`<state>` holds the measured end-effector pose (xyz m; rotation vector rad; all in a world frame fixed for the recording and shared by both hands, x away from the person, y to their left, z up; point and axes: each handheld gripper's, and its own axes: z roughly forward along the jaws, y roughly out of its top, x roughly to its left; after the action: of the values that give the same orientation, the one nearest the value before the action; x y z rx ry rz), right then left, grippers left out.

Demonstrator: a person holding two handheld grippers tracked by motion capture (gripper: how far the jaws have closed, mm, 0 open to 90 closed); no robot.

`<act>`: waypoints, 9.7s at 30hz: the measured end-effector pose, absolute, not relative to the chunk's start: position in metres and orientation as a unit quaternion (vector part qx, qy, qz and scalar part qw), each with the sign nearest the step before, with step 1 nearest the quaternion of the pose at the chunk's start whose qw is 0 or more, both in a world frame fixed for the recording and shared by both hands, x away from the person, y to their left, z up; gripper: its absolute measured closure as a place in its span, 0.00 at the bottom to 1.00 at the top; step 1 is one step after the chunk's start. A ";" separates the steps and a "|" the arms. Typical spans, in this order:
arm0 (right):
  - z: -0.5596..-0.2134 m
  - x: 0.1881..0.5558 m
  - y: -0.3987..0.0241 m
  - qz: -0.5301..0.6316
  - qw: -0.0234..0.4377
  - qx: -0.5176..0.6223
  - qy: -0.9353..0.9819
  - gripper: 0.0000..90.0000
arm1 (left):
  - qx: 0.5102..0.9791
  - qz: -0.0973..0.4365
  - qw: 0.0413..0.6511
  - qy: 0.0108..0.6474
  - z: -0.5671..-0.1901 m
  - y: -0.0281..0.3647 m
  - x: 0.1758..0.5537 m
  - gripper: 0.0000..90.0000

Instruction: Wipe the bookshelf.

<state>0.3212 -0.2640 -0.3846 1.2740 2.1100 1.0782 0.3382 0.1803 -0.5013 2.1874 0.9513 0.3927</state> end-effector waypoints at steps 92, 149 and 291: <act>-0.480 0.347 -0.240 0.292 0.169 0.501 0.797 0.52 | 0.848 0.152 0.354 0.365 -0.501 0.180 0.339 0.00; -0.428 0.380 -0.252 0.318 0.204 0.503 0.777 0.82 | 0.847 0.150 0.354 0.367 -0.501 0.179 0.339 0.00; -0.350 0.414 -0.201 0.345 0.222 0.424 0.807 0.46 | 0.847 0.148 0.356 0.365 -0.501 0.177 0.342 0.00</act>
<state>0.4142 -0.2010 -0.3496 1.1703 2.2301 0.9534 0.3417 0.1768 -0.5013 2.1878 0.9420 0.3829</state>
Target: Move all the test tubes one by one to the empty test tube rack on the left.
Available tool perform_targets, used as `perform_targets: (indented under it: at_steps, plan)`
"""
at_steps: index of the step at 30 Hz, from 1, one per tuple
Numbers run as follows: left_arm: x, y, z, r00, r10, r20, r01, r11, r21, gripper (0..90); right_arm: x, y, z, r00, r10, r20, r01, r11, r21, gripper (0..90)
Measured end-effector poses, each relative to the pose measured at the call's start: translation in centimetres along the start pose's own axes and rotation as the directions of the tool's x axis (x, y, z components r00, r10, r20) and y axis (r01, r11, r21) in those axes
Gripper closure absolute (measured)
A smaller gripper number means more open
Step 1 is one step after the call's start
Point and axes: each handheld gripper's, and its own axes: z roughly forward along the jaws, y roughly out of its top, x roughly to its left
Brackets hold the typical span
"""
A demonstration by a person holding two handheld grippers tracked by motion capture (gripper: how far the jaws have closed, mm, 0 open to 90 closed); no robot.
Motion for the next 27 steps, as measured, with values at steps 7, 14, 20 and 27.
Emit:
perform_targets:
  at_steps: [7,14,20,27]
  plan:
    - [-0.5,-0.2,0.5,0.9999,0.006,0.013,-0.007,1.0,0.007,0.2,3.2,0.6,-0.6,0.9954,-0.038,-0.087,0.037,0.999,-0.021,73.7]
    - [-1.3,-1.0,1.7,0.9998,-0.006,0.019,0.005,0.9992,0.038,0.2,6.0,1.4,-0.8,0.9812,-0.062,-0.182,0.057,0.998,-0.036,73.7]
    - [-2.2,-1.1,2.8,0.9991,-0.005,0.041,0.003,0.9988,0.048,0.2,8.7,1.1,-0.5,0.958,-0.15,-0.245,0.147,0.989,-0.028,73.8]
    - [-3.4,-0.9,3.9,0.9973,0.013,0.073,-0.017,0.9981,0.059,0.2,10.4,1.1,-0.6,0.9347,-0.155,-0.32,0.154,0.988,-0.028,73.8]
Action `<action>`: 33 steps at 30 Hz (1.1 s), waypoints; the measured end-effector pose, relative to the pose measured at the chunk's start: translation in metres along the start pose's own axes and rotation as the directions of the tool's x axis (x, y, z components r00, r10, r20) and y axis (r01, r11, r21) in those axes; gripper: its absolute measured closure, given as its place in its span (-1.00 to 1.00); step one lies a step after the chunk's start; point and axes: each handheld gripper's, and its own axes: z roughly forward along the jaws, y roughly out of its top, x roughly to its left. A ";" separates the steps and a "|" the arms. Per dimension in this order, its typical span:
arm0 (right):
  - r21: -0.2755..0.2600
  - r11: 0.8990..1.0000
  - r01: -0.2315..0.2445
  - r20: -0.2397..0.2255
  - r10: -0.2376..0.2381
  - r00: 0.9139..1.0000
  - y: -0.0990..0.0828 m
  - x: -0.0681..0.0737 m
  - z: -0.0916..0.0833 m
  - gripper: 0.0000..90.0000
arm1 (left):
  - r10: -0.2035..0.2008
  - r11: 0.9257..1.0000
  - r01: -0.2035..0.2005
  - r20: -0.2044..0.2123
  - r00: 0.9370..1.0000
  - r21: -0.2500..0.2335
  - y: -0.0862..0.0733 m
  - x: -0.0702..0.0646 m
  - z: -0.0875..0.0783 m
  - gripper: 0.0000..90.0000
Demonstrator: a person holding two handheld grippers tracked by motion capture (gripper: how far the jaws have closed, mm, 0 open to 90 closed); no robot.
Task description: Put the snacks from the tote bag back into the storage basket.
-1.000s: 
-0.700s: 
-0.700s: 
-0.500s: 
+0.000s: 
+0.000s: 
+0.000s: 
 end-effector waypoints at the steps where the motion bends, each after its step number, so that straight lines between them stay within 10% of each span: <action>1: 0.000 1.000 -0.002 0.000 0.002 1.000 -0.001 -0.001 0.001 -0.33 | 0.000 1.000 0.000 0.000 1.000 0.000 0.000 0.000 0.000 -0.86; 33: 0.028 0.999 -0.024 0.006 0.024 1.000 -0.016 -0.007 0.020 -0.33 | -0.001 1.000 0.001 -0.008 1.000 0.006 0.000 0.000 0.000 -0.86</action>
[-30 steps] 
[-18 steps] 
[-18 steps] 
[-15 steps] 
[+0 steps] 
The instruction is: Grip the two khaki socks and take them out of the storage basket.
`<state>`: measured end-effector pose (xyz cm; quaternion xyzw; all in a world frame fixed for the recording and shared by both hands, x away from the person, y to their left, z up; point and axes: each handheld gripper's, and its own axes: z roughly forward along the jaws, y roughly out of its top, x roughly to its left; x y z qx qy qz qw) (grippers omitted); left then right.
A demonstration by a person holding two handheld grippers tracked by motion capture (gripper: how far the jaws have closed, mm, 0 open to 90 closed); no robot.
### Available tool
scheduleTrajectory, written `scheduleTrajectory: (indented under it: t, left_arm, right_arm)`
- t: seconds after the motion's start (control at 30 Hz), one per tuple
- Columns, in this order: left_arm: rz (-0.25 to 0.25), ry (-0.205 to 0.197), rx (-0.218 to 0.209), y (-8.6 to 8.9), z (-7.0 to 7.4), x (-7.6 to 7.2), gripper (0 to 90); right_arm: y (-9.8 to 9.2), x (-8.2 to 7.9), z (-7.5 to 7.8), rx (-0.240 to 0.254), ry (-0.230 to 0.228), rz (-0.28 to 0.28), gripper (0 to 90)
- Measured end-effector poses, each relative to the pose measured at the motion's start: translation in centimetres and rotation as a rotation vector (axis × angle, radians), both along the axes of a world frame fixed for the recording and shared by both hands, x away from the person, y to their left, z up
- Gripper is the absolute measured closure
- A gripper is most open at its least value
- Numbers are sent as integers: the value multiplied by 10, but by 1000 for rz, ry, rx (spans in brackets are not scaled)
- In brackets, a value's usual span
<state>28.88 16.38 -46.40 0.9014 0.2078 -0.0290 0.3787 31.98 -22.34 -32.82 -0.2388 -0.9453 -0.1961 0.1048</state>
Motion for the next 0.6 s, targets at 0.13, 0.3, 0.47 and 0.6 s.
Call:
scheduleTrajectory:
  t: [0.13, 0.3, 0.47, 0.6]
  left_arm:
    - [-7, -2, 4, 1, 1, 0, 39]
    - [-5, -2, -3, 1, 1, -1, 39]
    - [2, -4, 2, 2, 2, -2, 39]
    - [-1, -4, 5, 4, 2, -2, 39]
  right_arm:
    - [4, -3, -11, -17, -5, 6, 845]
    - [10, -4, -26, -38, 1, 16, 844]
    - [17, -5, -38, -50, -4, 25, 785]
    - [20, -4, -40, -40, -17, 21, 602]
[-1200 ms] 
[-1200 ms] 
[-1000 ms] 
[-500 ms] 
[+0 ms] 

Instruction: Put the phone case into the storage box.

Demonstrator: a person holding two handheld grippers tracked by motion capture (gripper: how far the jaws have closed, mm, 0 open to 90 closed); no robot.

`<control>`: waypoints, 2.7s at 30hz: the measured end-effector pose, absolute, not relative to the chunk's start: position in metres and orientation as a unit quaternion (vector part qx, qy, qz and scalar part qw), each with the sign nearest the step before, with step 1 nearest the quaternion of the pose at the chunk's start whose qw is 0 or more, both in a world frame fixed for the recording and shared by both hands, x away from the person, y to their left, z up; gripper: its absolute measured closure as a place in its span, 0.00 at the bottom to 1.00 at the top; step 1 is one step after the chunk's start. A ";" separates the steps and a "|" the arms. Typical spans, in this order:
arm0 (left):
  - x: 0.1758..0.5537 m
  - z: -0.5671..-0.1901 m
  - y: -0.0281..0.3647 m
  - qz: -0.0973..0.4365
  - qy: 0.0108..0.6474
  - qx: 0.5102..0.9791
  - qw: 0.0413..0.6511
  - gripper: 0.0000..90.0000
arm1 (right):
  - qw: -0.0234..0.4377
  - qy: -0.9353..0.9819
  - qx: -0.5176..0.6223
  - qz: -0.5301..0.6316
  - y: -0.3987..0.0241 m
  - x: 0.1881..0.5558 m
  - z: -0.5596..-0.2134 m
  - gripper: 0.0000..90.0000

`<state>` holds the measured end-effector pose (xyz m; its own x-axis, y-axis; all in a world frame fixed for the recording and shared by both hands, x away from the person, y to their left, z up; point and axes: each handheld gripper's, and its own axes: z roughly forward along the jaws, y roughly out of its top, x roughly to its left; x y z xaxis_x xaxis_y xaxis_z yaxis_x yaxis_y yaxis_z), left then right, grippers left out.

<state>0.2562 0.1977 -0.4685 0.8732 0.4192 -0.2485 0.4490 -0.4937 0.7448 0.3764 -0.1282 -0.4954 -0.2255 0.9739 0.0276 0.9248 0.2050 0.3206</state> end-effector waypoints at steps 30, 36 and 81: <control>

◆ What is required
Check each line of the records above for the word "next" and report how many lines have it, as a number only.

◆ Output of the task
2